►
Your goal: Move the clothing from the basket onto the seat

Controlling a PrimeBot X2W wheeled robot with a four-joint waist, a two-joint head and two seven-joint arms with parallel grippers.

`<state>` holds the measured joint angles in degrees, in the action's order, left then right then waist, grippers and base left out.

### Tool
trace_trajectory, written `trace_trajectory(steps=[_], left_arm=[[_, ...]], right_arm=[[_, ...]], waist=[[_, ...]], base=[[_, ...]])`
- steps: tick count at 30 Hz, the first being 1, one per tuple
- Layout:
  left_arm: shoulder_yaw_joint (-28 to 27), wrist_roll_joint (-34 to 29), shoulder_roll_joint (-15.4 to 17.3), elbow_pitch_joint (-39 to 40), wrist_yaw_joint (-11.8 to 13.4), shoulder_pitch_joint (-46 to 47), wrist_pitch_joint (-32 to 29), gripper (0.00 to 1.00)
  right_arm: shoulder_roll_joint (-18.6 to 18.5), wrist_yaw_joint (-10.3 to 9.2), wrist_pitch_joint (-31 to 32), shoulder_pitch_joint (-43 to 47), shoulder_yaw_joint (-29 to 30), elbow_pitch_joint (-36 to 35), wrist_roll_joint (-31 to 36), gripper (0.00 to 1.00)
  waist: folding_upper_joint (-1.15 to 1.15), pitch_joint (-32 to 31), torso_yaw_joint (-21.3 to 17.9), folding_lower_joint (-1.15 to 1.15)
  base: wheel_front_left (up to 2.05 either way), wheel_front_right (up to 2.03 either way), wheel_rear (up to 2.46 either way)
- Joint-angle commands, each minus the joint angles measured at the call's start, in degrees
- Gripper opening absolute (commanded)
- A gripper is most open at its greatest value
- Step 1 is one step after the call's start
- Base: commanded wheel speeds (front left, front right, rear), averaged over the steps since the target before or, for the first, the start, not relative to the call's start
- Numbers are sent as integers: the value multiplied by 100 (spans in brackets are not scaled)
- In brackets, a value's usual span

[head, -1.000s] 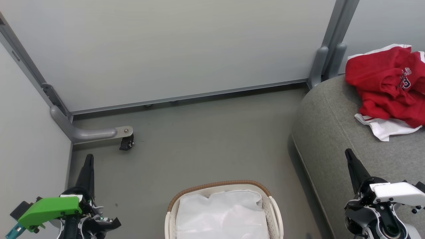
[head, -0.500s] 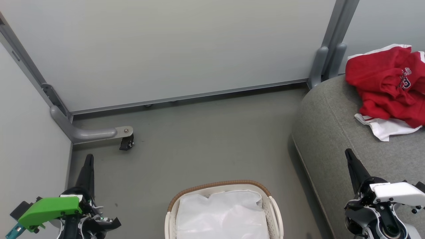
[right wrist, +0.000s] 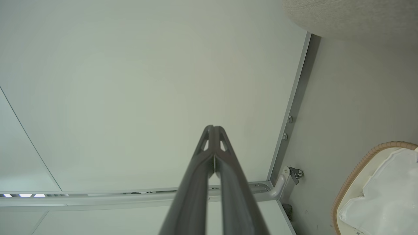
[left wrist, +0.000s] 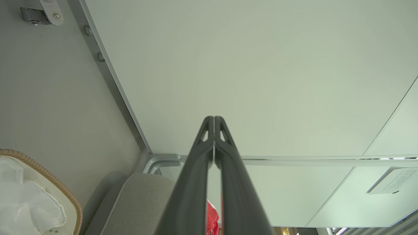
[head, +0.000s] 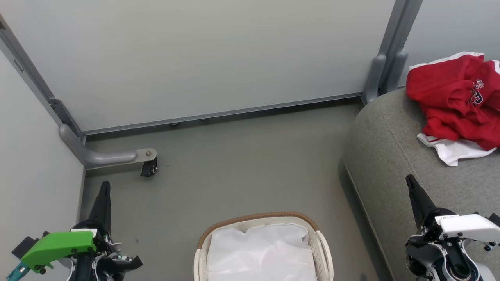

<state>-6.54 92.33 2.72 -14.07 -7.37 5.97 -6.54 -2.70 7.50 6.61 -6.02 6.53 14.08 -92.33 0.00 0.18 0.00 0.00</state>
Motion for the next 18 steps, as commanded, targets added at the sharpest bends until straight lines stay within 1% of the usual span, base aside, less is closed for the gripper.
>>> trace_trajectory(steps=[1, 18], left_arm=[[-11, 19, 29, 11, -28, 58, -17, 0], [-11, 19, 29, 11, -28, 58, -17, 0]], right_arm=[[-34, -2, 7, -35, 10, -22, -19, 0], [-34, -2, 6, -35, 10, -22, -19, 0]], waist=[[0, 0, 0, 0], [0, 0, 0, 0]], base=[[0, 0, 0], [0, 0, 0]])
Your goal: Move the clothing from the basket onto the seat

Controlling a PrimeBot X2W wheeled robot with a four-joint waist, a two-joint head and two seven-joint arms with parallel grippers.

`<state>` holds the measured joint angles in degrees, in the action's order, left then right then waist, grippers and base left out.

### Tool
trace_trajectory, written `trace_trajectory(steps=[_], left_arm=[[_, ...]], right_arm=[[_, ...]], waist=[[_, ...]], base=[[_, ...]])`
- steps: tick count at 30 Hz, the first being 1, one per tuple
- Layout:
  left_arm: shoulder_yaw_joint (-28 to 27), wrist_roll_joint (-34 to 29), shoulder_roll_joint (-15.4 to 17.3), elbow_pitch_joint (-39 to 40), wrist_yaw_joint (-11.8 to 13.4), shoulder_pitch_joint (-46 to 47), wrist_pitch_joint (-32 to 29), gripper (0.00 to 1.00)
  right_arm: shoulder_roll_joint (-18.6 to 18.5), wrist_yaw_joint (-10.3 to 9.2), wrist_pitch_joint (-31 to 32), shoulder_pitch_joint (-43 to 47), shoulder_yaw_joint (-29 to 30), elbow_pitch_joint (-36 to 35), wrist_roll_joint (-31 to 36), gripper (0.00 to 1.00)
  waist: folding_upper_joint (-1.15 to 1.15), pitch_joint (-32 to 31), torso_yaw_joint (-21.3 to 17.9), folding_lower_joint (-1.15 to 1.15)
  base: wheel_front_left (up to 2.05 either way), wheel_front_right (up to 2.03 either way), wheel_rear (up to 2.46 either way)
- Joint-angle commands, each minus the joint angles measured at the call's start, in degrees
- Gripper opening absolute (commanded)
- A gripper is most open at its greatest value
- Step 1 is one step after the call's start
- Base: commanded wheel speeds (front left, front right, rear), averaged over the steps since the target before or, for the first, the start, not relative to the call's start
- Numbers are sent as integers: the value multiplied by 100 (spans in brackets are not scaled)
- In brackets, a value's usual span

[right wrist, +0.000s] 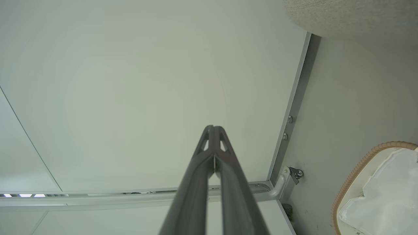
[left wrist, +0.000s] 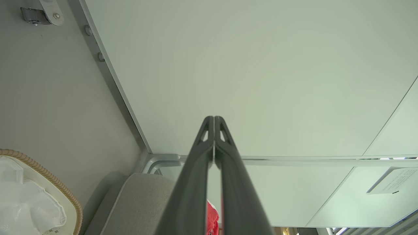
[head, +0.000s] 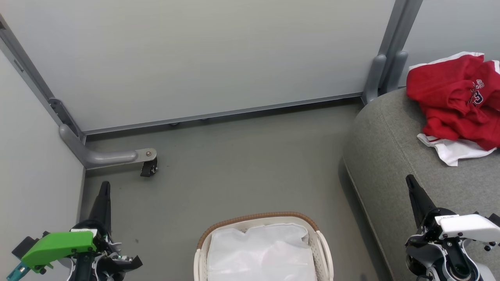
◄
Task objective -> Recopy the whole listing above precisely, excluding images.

Task solution ->
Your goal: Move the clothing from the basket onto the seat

Controlling a PrimeBot X2W wheeled robot with a four-joint waist, a two-joint head and two seven-joint arms with parallel grippers.

`<state>` holds the measured joint angles in degrees, in the action's order, left then right then waist, grippers and base left out.

### Tool
trace_trajectory, written `trace_trajectory(steps=[_], left_arm=[[_, ...]], right_arm=[[_, ...]], waist=[[_, ...]], base=[[_, ...]])`
- steps: tick count at 30 Hz, the first being 1, one per tuple
- Layout:
  left_arm: shoulder_yaw_joint (-28 to 27), wrist_roll_joint (-34 to 29), shoulder_roll_joint (-15.4 to 17.3), elbow_pitch_joint (-39 to 40), wrist_yaw_joint (-11.8 to 13.4), shoulder_pitch_joint (-46 to 47), wrist_pitch_joint (-32 to 29), gripper (0.00 to 1.00)
  right_arm: shoulder_roll_joint (-18.6 to 18.5), wrist_yaw_joint (-10.3 to 9.2), wrist_pitch_joint (-31 to 32), shoulder_pitch_joint (-43 to 47), shoulder_yaw_joint (-29 to 30), elbow_pitch_joint (-36 to 35), wrist_roll_joint (-31 to 36), gripper (0.00 to 1.00)
  waist: folding_upper_joint (-1.15 to 1.15), pitch_joint (-32 to 31), torso_yaw_joint (-21.3 to 17.9), folding_lower_joint (-1.15 to 1.15)
  base: wheel_front_left (up to 2.05 either way), wheel_front_right (up to 2.03 either way), wheel_rear (up to 2.46 either way)
- Joint-angle commands, each minus the joint angles measured at the call's start, in degrees
- Gripper opening absolute (commanded)
- A gripper is most open at its greatest value
- Step 1 is one step after the call's start
- Base: commanded wheel speeds (front left, front right, rear), averaged over the steps since the target before or, for the first, the start, not relative to the call's start
- Numbers are sent as integers: the value multiplied by 100 (spans in brackets are not scaled)
- In brackets, a value's usual span

[head, -1.000s] 
[head, -0.500s] 
[right wrist, +0.000s] 
[left wrist, +0.000s] 
[head, +0.000s] 

<state>-6.54 92.33 2.72 -14.07 -7.37 5.97 -6.54 -2.70 7.50 6.61 -6.02 6.53 14.08 -92.33 0.00 0.18 0.00 0.00</state>
Motion for the next 18 steps, as commanded, targets added at the sharpest bends until straight lines stay within 1% of the usual span, base aside, less is closed for the gripper.
>>> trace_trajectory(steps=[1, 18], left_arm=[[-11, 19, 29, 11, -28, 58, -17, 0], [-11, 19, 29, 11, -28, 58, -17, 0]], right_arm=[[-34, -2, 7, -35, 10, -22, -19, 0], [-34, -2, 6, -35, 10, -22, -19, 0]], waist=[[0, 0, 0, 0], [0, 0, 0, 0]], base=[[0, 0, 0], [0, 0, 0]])
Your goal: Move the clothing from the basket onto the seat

Controlling a PrimeBot X2W wheeled robot with a four-joint waist, a two-joint head and two seven-joint arms with parallel grippers.

`<state>` holds the measured joint angles in degrees, in the action's order, left then right then waist, grippers and base left out.

### Tool
trace_trajectory, written `trace_trajectory(steps=[_], left_arm=[[_, ...]], right_arm=[[_, ...]], waist=[[_, ...]], base=[[_, ...]])`
- steps: tick count at 30 Hz, the first being 1, one per tuple
- Layout:
  left_arm: shoulder_yaw_joint (-28 to 27), wrist_roll_joint (-34 to 29), shoulder_roll_joint (-15.4 to 17.3), elbow_pitch_joint (-39 to 40), wrist_yaw_joint (-11.8 to 13.4), shoulder_pitch_joint (-46 to 47), wrist_pitch_joint (-32 to 29), gripper (0.00 to 1.00)
  right_arm: shoulder_roll_joint (-18.6 to 18.5), wrist_yaw_joint (-10.3 to 9.2), wrist_pitch_joint (-31 to 32), shoulder_pitch_joint (-43 to 47), shoulder_yaw_joint (-29 to 30), elbow_pitch_joint (-36 to 35), wrist_roll_joint (-31 to 36), gripper (0.00 to 1.00)
  waist: folding_upper_joint (-1.15 to 1.15), pitch_joint (-32 to 31), torso_yaw_joint (-21.3 to 17.9), folding_lower_joint (-1.15 to 1.15)
  base: wheel_front_left (up to 2.05 either way), wheel_front_right (up to 2.03 either way), wheel_rear (up to 2.46 either way)
- Joint-angle commands, each minus the joint angles measured at the call's start, in degrees
- Gripper opening absolute (commanded)
- A gripper is most open at its greatest value
- Step 1 is one step after the call's start
- Base: commanded wheel speeds (front left, front right, rear), averaged over the steps since the target before or, for the first, the start, not relative to the call's start
- Numbers are sent as integers: the value multiplied by 100 (spans in brackets are not scaled)
- In brackets, a value's usual span

[right wrist, +0.000s] 
[left wrist, +0.000s] 
[head, +0.000s] 

Nothing further is required of the output.